** EXTRACTED ENTRIES follows **

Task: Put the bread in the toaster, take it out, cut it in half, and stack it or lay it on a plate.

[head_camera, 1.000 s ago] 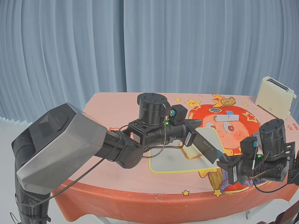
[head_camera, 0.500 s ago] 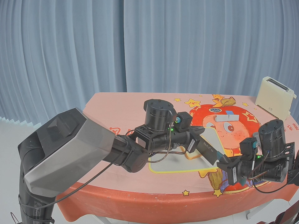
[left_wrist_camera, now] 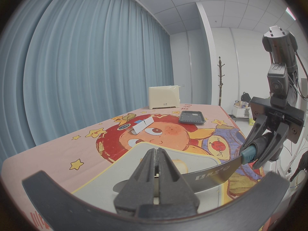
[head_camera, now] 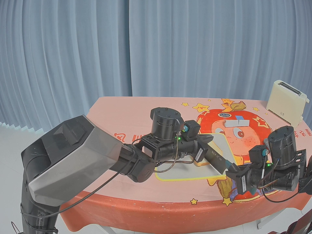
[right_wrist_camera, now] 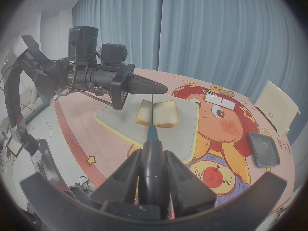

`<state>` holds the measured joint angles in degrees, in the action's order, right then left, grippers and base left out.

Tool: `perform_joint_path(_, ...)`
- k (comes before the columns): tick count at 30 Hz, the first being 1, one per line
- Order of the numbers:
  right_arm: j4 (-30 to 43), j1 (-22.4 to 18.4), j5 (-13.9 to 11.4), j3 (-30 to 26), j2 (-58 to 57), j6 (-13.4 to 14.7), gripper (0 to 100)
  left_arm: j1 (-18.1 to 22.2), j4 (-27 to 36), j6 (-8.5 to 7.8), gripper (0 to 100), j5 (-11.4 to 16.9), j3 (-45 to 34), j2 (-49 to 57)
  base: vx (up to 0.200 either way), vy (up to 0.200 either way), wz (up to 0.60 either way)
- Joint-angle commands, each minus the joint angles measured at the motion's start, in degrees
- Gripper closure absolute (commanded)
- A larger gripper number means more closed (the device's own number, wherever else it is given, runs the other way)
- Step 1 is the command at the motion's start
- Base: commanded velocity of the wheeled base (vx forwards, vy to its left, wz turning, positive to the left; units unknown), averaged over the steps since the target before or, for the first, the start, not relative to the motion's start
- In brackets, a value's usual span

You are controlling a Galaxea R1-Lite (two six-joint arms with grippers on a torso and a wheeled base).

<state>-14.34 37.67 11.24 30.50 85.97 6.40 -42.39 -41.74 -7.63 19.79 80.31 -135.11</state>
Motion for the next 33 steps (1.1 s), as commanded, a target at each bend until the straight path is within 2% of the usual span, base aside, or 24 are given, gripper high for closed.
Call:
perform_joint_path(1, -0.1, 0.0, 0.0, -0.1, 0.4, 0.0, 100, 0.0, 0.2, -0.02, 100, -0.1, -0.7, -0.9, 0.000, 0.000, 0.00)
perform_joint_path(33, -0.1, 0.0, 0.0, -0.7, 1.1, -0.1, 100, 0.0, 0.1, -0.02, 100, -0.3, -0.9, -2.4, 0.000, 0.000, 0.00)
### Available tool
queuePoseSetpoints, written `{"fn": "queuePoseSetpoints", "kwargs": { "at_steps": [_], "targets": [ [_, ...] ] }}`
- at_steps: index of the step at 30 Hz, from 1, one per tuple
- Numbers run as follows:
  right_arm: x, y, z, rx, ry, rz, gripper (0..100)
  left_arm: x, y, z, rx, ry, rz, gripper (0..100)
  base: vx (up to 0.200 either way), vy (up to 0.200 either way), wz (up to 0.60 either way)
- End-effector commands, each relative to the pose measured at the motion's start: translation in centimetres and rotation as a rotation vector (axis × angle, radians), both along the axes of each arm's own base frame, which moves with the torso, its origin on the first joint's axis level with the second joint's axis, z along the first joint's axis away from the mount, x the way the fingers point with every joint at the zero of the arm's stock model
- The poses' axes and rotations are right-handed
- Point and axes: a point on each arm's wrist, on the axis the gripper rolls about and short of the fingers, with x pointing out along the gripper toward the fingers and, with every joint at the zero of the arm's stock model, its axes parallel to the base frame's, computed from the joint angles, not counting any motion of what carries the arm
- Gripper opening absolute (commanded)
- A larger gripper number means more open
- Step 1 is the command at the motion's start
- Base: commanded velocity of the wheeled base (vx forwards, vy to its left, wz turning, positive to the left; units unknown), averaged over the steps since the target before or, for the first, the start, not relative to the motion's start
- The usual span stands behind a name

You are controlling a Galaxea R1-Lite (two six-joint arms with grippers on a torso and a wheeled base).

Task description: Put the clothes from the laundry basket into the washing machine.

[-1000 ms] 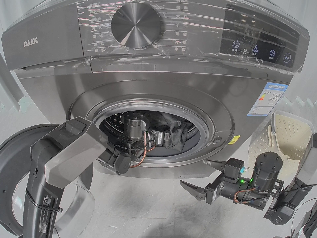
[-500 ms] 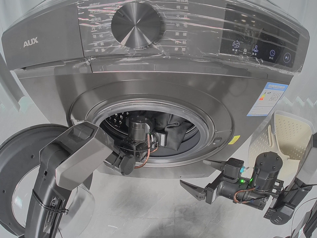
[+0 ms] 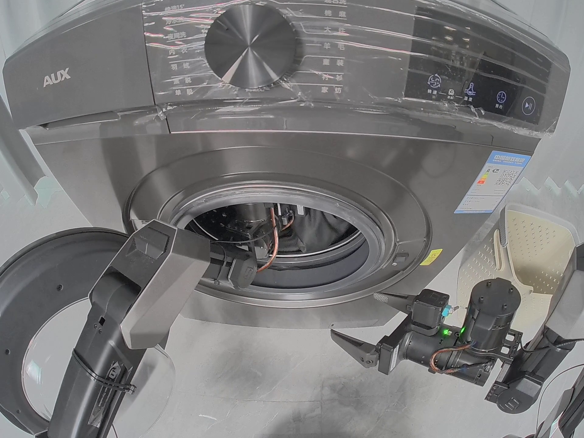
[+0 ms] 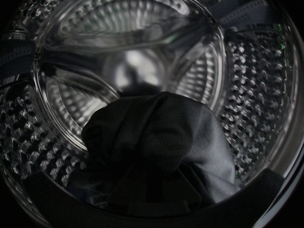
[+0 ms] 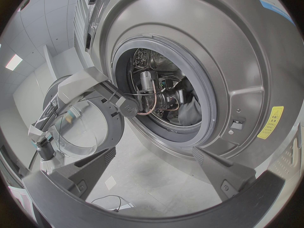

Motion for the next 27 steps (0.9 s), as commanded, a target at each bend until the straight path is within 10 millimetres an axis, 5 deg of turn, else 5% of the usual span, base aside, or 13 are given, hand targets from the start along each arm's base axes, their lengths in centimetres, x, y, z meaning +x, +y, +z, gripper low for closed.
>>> {"fn": "queuePoseSetpoints", "kwargs": {
  "at_steps": [1, 9, 10, 23, 27],
  "targets": [
    [0.1, 0.1, 0.1, 0.004, -0.005, 0.001, 100, 2.0, 1.2, -1.3, -0.032, -0.045, 0.059, 0, 0.0, 0.0, 0.0],
    [-0.2, 0.4, 0.2, 0.007, -0.006, 0.015, 100, 1.6, 0.4, -1.5, -0.033, -0.045, 0.047, 0, 0.0, 0.0, 0.0],
    [-0.2, 0.4, 0.1, 0.006, -0.005, 0.015, 100, 1.6, 0.3, -1.5, -0.032, -0.043, 0.045, 100, 0.0, 0.0, 0.0],
    [-0.2, 0.3, 0.2, 0.007, -0.006, 0.013, 100, -2.2, 0.2, -2.3, 0.04, 0.128, -0.004, 100, 0.0, 0.0, 0.0],
    [-0.2, 0.3, 0.2, 0.008, -0.007, 0.01, 100, -3.7, 0.0, -1.2, 0.05, 0.14, -0.021, 100, 0.0, 0.0, 0.0]
  ]
}}
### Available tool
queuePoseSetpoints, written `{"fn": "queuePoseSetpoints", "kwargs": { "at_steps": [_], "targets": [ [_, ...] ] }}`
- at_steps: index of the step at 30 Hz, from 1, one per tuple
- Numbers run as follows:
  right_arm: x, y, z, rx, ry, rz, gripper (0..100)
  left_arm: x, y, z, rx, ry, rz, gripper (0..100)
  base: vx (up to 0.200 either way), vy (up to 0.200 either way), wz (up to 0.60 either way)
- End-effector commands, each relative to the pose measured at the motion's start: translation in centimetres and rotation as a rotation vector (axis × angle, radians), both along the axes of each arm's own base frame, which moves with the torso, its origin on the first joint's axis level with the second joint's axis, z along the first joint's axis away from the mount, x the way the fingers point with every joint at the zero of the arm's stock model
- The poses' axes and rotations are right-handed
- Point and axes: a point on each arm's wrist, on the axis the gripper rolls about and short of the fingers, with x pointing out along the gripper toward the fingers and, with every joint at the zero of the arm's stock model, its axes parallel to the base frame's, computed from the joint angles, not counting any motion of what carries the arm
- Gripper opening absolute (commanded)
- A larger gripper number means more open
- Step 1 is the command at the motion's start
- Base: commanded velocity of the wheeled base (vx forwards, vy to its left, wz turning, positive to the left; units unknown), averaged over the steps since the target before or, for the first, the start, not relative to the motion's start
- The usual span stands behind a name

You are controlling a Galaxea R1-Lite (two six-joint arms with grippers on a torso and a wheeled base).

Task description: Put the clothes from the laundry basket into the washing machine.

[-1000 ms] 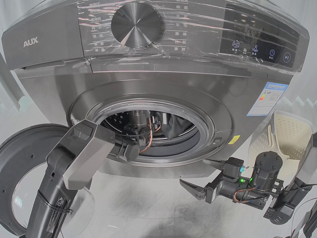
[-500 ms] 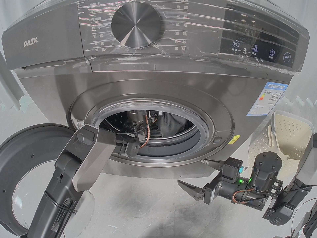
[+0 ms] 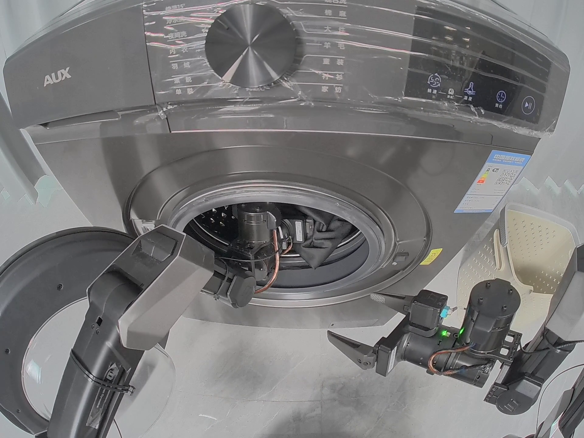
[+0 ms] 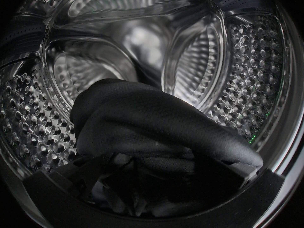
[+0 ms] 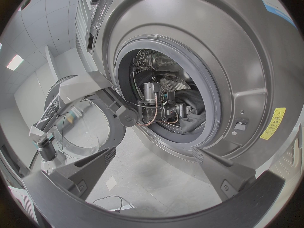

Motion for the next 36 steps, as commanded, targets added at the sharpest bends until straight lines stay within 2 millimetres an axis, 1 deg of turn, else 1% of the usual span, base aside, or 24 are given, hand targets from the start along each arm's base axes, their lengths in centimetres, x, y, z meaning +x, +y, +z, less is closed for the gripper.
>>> {"fn": "queuePoseSetpoints", "kwargs": {
  "at_steps": [1, 4, 11, 17, 21, 24, 26, 27, 29, 36],
  "targets": [
    [0.0, -0.1, 0.1, 0.002, -0.003, -0.004, 100, -2.7, 0.0, 3.0, 0.005, 0.009, -0.032, 100, 0.0, 0.0, 0.0],
    [0.1, -0.2, 0.1, 0.002, -0.003, -0.009, 100, -4.6, 0.2, 4.0, 0.021, 0.033, -0.049, 100, 0.0, 0.0, 0.0],
    [0.1, -0.4, 0.3, 0.006, -0.008, -0.013, 100, -9.3, 0.8, 4.7, 0.066, 0.095, -0.095, 100, 0.0, 0.0, 0.0],
    [0.1, -0.5, 0.5, 0.012, -0.015, -0.013, 100, -11.8, 1.2, 5.4, 0.081, 0.115, -0.143, 100, 0.0, 0.0, 0.0],
    [0.1, -0.4, 0.6, 0.013, -0.018, -0.013, 100, -13.1, 1.0, 4.6, 0.103, 0.151, -0.203, 100, 0.0, 0.0, 0.0],
    [0.1, -0.4, 0.6, 0.013, -0.018, -0.013, 100, -13.5, 0.8, 3.5, 0.127, 0.178, -0.239, 100, 0.0, 0.0, 0.0],
    [0.1, -0.4, 0.6, 0.013, -0.018, -0.013, 100, -13.4, 0.6, 2.7, 0.142, 0.192, -0.255, 100, 0.0, 0.0, 0.0],
    [0.1, -0.4, 0.6, 0.013, -0.018, -0.013, 100, -13.2, 0.4, 1.9, 0.152, 0.202, -0.262, 100, 0.0, 0.0, 0.0],
    [0.1, -0.4, 0.6, 0.014, -0.019, -0.013, 100, -12.6, 0.1, 1.1, 0.154, 0.201, -0.269, 100, 0.0, 0.0, 0.0],
    [0.1, -0.4, 0.6, 0.014, -0.019, -0.013, 100, -10.9, -1.0, -0.5, 0.147, 0.188, -0.278, 100, 0.0, 0.0, 0.0]
  ]
}}
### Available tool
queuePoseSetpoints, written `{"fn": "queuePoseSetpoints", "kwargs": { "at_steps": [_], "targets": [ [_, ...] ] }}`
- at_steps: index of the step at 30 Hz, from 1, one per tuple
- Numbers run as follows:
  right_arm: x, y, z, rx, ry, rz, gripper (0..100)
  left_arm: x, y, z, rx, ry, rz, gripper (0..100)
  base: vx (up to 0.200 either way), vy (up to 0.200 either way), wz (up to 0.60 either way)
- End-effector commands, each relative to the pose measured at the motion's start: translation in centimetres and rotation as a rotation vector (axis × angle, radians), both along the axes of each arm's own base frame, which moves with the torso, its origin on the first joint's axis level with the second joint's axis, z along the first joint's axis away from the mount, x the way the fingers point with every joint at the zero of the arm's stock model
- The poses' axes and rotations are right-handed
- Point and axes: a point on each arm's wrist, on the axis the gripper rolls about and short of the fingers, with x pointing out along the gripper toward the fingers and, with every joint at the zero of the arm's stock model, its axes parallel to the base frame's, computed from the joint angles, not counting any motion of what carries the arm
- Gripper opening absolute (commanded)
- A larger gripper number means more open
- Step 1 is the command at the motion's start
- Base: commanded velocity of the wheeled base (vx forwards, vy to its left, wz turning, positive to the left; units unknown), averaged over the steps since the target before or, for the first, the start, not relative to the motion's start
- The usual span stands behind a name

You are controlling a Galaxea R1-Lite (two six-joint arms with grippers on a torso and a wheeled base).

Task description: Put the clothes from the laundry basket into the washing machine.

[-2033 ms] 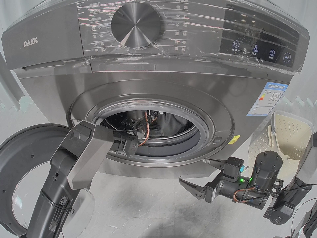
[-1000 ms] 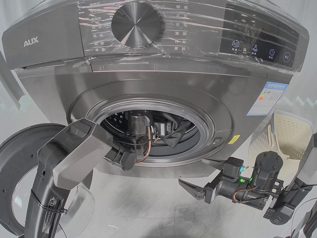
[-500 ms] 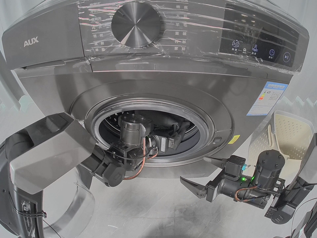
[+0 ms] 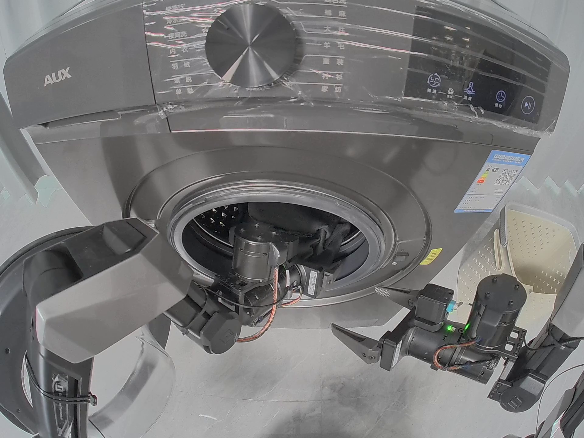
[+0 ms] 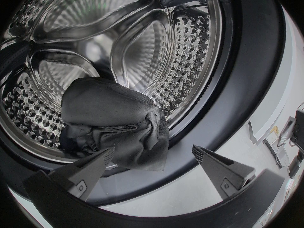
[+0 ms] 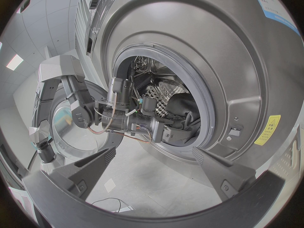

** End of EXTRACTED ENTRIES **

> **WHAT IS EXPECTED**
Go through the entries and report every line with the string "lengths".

> **EXERCISE RESULT**
Motion for the next 27 steps (0.9 s), as commanded, a target at each bend until the straight path is within 10 millimetres an axis, 5 deg of turn, else 5% of the usual span, base aside, or 13 are given, hand targets from the start along each arm's base axes, their lengths in centimetres, x, y, z meaning +x, +y, +z, gripper low for closed.
Motion for the next 36 steps, as commanded, targets added at the sharpest bends until straight lines stay within 2 millimetres an axis, 1 deg of turn, else 1% of the usual span, base aside, or 24 are given, hand targets from the start along each arm's base axes, their lengths in centimetres, x, y, z meaning +x, +y, +z, less is closed for the gripper.

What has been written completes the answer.